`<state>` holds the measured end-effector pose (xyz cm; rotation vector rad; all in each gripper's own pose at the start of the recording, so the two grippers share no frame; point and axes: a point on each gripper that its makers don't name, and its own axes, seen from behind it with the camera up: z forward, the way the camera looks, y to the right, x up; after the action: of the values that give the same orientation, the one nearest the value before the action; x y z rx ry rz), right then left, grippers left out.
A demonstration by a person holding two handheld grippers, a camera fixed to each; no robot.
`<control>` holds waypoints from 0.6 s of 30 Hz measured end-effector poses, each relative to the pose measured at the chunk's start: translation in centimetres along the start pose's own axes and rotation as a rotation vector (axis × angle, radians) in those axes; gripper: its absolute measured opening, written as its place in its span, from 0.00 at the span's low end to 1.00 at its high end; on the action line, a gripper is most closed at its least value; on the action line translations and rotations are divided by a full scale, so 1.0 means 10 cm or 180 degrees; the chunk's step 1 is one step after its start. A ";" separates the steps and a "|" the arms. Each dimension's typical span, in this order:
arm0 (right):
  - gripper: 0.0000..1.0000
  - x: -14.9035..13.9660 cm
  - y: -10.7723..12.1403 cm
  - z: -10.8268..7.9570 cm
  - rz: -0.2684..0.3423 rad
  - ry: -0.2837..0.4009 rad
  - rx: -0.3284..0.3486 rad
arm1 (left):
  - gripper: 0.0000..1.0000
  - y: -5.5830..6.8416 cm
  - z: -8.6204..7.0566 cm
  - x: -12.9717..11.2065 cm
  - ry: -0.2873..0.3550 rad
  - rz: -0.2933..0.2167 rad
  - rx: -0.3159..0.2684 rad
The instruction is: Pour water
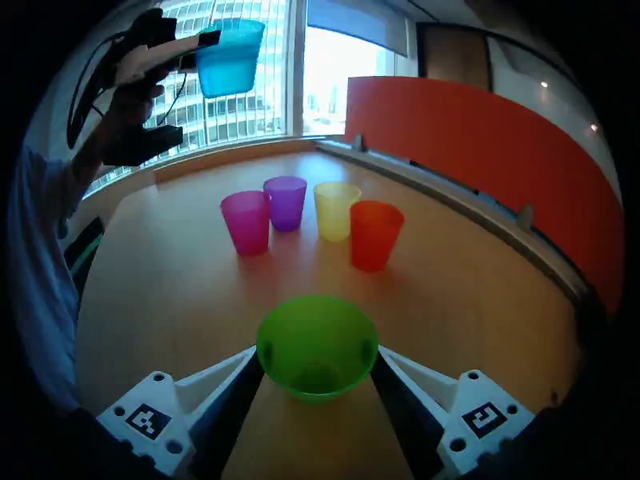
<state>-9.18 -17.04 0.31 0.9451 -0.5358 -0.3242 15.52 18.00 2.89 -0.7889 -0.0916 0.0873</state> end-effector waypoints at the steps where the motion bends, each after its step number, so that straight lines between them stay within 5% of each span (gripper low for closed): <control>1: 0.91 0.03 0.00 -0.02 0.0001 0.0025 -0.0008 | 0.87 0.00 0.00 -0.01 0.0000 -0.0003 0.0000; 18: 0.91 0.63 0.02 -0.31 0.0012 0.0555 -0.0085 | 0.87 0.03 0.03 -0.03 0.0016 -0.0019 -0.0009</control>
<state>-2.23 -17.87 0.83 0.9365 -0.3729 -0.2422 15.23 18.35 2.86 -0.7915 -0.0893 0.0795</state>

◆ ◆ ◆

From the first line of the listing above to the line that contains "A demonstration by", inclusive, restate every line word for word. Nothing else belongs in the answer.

`<state>` holds the measured end-effector pose (xyz cm; rotation vector rad; all in each gripper's own pose at the start of the recording, so the two grippers share no frame; point and axes: a point on each gripper that its makers don't name, and its own axes, seen from behind it with the camera up: z forward, the way the camera looks, y to the right, x up; after the action: of the values that give the same orientation, the one nearest the value before the action; x y z rx ry rz), right then left, grippers left out.
A demonstration by a person holding two handheld grippers, a camera fixed to each; no robot.

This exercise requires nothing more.